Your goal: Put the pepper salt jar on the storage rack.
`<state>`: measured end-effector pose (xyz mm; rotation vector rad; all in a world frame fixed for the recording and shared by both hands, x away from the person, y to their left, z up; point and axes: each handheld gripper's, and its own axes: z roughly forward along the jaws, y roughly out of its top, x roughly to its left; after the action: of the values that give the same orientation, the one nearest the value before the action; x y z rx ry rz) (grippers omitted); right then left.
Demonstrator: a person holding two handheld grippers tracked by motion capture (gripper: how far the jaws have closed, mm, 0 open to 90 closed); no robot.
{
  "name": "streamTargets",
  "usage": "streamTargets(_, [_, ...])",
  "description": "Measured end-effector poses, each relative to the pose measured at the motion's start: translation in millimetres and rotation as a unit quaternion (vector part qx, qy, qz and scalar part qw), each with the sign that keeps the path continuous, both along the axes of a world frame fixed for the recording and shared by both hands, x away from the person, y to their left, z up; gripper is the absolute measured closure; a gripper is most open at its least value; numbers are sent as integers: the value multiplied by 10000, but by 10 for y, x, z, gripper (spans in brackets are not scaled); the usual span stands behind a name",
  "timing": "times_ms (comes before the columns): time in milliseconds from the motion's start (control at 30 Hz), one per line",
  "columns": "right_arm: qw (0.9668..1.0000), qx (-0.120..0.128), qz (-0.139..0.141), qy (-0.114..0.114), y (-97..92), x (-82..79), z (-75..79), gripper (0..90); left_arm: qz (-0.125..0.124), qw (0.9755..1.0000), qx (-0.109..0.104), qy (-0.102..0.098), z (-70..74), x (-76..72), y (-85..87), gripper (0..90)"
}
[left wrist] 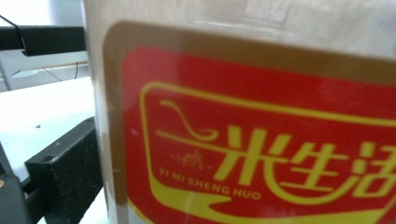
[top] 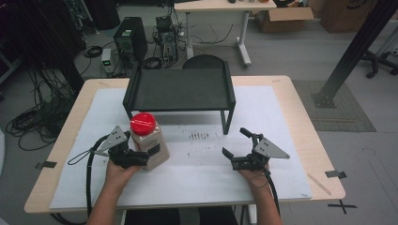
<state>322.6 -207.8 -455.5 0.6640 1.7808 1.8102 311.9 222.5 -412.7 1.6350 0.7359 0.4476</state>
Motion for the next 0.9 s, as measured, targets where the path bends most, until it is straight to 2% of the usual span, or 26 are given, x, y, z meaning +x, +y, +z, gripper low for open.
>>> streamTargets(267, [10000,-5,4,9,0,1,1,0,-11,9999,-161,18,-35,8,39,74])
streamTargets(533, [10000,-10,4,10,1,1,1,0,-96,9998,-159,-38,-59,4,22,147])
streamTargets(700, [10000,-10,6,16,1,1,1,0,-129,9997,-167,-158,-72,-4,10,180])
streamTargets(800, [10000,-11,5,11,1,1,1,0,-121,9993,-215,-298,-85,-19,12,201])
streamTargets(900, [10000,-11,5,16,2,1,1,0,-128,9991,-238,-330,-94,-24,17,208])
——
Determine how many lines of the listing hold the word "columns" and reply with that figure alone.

2